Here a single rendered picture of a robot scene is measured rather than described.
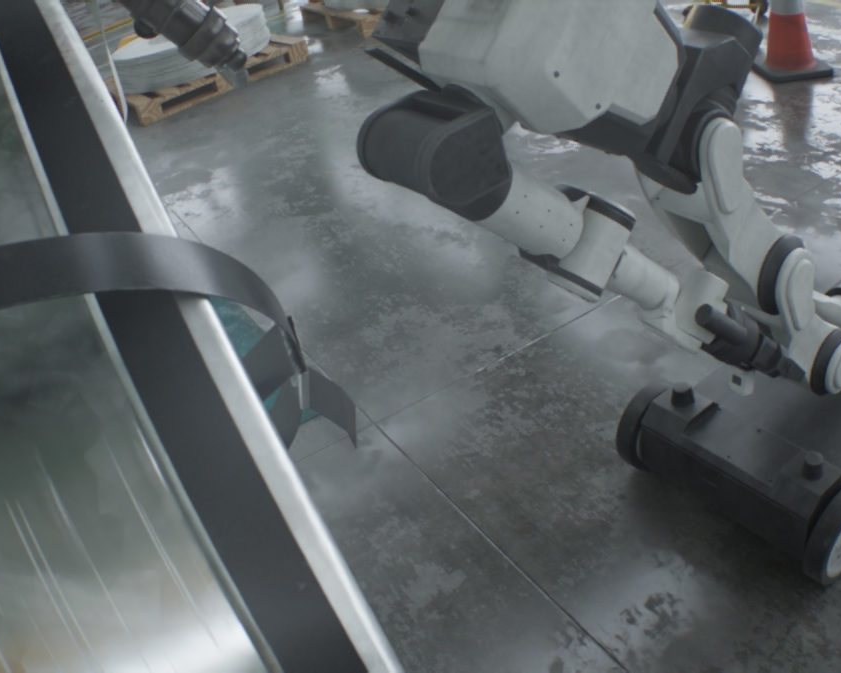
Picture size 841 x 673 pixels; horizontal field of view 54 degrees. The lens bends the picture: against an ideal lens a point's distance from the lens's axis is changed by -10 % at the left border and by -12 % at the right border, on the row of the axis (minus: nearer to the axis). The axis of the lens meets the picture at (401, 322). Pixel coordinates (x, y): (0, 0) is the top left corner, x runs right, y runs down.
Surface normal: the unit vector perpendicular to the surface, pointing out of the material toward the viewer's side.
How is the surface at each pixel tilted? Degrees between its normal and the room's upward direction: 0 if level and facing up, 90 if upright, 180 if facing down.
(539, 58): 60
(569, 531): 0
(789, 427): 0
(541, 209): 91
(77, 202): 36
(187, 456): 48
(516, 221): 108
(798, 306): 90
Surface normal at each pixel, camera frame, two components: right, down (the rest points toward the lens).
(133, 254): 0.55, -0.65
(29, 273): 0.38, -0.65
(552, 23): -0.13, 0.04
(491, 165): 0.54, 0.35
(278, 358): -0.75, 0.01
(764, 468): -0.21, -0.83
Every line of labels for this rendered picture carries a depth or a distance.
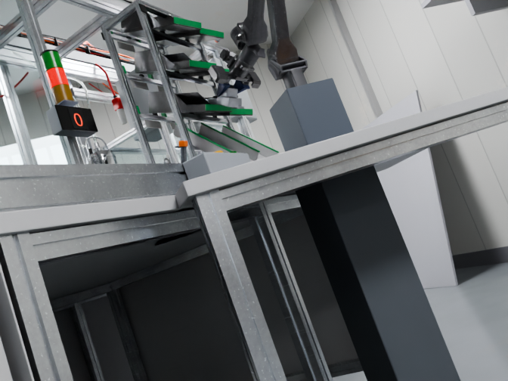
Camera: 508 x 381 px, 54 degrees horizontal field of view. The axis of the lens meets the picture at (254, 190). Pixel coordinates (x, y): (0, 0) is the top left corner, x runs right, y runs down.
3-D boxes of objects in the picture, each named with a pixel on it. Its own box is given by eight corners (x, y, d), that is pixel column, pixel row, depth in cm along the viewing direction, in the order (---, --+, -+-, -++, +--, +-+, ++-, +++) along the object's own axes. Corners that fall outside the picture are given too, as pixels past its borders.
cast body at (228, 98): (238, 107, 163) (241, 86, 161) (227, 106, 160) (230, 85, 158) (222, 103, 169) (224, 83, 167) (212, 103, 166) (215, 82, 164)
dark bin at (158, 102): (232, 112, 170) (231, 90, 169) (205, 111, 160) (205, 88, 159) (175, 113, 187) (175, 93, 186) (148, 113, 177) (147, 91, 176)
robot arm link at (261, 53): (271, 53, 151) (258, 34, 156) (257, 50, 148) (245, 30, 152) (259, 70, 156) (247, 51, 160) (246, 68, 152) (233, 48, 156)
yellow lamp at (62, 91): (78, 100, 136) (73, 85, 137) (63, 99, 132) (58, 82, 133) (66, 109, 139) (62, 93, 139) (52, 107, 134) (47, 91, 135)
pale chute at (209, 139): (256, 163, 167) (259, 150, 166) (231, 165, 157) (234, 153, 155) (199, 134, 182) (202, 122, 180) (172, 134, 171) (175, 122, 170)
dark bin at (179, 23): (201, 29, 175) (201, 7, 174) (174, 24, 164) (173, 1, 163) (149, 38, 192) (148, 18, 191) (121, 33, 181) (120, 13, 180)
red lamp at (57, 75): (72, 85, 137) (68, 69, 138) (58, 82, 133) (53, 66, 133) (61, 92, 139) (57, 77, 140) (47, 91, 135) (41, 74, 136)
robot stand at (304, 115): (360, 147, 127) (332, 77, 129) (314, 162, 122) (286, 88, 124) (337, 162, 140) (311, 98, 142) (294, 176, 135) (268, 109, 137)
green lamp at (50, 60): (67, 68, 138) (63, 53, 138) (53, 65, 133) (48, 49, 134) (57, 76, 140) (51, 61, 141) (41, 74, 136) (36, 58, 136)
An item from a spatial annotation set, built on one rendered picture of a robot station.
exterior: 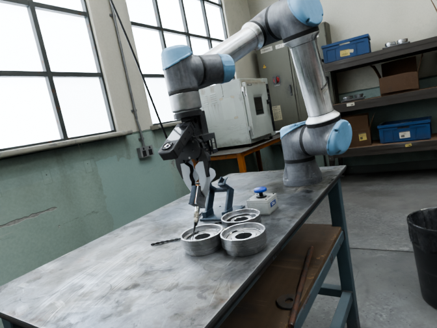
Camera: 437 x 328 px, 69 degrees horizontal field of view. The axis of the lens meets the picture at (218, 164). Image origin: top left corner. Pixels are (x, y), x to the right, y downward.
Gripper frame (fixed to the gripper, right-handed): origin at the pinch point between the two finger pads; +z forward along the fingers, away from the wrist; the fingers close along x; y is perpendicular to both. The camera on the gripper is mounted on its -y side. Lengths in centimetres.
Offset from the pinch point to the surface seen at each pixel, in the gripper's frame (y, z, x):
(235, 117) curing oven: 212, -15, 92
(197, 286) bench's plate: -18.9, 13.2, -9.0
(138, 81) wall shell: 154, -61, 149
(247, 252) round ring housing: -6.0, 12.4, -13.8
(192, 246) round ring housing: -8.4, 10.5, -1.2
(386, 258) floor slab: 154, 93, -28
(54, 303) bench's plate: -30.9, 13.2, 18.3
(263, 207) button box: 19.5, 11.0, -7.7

▶ **Problem to solve**: Extract every line containing the string "meets" from the material.

▶ **Solution for this task**:
Picture size 841 x 673 pixels; horizontal field of view 54 degrees. The lens bends the picture: against an ideal lens a point's distance from the lens's axis is changed by -10 % at the left border and by -12 % at the right border, on the row of the axis (minus: nearer to the axis). The axis of the lens meets the picture at (401, 322). Pixel coordinates (x, y): (0, 0) is the top left corner, x runs right, y runs down.
Camera: 508 x 381 px, 54 degrees horizontal field of view. The axis of the lens meets the picture at (254, 190). Pixel coordinates (x, y): (0, 0) is the top left corner, x runs right, y runs down.
Camera: 437 x 328 px, 69 degrees horizontal field of view. The axis of the lens meets the picture at (218, 164). Image origin: top left corner. Pixels are (x, y), x to the right, y downward.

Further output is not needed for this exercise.